Starting with the first line and ending with the last, transcribe the data exactly.

▬▬▬

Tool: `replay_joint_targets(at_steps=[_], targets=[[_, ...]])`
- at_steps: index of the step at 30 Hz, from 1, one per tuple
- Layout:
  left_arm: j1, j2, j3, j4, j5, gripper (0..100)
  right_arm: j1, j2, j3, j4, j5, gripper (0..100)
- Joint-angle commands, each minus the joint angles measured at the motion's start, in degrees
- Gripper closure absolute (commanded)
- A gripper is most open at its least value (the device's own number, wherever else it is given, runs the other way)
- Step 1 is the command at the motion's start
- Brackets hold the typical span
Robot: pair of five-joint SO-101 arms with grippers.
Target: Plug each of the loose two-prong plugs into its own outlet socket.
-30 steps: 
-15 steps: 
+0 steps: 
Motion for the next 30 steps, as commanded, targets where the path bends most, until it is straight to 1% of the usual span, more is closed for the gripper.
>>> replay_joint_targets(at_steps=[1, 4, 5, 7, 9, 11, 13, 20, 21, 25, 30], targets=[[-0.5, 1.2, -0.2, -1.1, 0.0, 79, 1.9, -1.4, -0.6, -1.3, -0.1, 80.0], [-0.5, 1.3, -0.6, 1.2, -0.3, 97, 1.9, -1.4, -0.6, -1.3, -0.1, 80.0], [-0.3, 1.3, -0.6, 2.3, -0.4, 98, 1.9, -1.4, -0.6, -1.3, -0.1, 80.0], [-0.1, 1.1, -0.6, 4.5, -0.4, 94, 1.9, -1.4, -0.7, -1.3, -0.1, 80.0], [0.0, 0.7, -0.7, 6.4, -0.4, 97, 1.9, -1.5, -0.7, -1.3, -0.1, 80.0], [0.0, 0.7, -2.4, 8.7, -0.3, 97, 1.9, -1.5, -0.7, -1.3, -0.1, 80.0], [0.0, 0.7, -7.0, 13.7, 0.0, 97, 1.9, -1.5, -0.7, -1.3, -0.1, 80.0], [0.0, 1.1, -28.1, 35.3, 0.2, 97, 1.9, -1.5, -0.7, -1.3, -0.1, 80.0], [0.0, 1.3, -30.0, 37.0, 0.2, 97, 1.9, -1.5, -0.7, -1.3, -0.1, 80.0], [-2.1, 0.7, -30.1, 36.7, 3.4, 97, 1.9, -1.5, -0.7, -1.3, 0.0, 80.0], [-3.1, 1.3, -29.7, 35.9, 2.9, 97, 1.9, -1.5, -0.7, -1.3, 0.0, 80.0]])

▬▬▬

### Task output
Tool: `replay_joint_targets(at_steps=[_], targets=[[_, ...]])`
- at_steps: index of the step at 30 Hz, from 1, one per tuple
- Layout:
  left_arm: j1, j2, j3, j4, j5, gripper (0..100)
  right_arm: j1, j2, j3, j4, j5, gripper (0..100)
- Joint-angle commands, each minus the joint angles measured at the motion's start, in degrees
- Gripper closure absolute (commanded)
- A gripper is most open at its least value (the device's own number, wherever else it is given, runs the other way)
- Step 1 is the command at the motion's start
- Brackets hold the typical span
Robot: pair of five-joint SO-101 arms with grippers.
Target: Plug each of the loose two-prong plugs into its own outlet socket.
-30 steps: 
-15 steps: 
+0 steps: 
Motion for the next 30 steps, as commanded, targets where the path bends most, until it is straight to 1% of the usual span, more is closed for the gripper.
>>> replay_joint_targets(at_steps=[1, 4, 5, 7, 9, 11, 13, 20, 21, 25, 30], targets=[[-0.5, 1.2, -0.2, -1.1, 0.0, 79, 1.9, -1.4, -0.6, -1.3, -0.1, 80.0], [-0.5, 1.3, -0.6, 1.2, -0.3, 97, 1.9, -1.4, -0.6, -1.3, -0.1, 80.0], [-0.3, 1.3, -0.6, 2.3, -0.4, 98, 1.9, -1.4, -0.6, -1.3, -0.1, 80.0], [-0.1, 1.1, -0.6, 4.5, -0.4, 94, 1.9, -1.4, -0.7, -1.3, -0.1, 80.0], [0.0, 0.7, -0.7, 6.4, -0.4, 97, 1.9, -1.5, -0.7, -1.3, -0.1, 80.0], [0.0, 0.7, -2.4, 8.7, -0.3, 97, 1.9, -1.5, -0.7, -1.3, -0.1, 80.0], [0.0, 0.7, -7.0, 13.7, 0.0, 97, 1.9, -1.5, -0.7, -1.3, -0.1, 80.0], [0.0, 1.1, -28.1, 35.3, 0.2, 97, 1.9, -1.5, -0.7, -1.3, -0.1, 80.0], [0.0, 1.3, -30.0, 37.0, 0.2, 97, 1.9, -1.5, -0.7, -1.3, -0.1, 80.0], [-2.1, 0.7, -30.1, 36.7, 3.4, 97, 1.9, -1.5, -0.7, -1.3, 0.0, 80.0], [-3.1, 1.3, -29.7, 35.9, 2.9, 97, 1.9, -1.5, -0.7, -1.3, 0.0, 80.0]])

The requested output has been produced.